Filtered Comments

Freshness Warning
This article is over 8 years old. It's possible that the information you read below isn't current.

A number of people have suggested using Bayes filters or other content analysis in order to defeat comment spam. The problem with this approach is that comment spam is a different animal that email spam. At this point in time (although it may change), the purpose behind comment spam is to add the spammer’s URL to your site. By sprinkling their links over hundreds or thousands of pages, they hope to increase their search engine rankings.

The messages themselves are always short, innocuous comments. Some of the ones I’ve seen make an attempt to appear to be a valid comment by copying verbatim the contents of someone else’s comment.
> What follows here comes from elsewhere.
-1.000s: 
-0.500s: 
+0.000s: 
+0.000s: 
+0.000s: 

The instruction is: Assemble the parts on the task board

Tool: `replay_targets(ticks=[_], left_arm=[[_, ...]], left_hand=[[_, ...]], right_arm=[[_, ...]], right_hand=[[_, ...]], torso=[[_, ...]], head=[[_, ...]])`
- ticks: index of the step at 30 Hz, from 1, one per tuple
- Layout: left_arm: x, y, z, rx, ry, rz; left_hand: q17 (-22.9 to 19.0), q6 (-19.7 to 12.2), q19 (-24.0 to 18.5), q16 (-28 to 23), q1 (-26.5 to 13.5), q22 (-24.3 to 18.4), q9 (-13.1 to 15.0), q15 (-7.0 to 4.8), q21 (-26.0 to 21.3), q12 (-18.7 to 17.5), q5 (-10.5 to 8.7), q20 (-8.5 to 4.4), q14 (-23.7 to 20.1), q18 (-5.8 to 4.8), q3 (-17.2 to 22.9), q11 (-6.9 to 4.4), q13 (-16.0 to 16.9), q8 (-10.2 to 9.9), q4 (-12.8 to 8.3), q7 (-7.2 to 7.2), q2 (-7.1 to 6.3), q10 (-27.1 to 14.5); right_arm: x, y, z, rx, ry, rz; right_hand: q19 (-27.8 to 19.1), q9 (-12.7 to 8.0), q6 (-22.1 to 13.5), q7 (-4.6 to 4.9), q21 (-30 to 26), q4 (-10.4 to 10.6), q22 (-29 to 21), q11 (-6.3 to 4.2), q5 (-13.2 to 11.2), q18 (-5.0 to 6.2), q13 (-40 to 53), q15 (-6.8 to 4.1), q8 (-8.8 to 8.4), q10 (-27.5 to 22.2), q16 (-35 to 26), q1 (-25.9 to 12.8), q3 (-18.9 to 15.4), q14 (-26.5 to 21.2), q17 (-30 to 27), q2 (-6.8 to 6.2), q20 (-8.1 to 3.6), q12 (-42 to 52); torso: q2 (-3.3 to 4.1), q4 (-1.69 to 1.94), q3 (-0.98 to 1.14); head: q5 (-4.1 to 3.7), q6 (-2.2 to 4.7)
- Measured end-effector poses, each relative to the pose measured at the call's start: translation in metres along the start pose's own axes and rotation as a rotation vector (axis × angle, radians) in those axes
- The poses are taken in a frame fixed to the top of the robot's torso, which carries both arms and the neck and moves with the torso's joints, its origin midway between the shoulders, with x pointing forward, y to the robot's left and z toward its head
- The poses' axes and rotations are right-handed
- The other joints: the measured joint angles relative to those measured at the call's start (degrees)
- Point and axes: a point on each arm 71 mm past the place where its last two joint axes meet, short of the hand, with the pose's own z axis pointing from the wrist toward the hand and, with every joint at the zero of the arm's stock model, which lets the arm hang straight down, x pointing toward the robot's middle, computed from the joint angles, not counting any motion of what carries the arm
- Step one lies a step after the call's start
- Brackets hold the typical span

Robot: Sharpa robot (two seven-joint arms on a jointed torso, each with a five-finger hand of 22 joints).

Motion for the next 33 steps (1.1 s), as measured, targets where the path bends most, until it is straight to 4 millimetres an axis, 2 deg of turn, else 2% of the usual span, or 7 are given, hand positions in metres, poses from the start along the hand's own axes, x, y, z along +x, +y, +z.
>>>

Since there is nothing spammy about the text of the comment, content filtering won’t do any good.

Martin Sutherland
October 10, 2003 6:52 PM

It sounds like the comments spam I get is probably not representative of comments spam in general. About half of the stuff I get has some kind of marketing message in the body, and I thought that would be enough to use as a basis for Bayesian filtering.

Even the other kind, which consists of a URL and an apparently innocuous null sentence, would contain a URL that has never before been seen on my site. As a message token, this would therefore be assigned a higher spam probability than the homepage of a frequent comment poster, whose messages have been categorized as ham.

However, you’re right that in these cases, there isn’t an awful lot to go on. A Bayesian filter generally wouldn’t be able to make a definitive determination. In his article “So Far, So Good” (http://paulgraham.com/sofar.html) , Paul Graham calls messages like this “spam from the future”, because spammers have figured out that this is a way to defeat (or at least sow doubt amongst) Bayesian filters.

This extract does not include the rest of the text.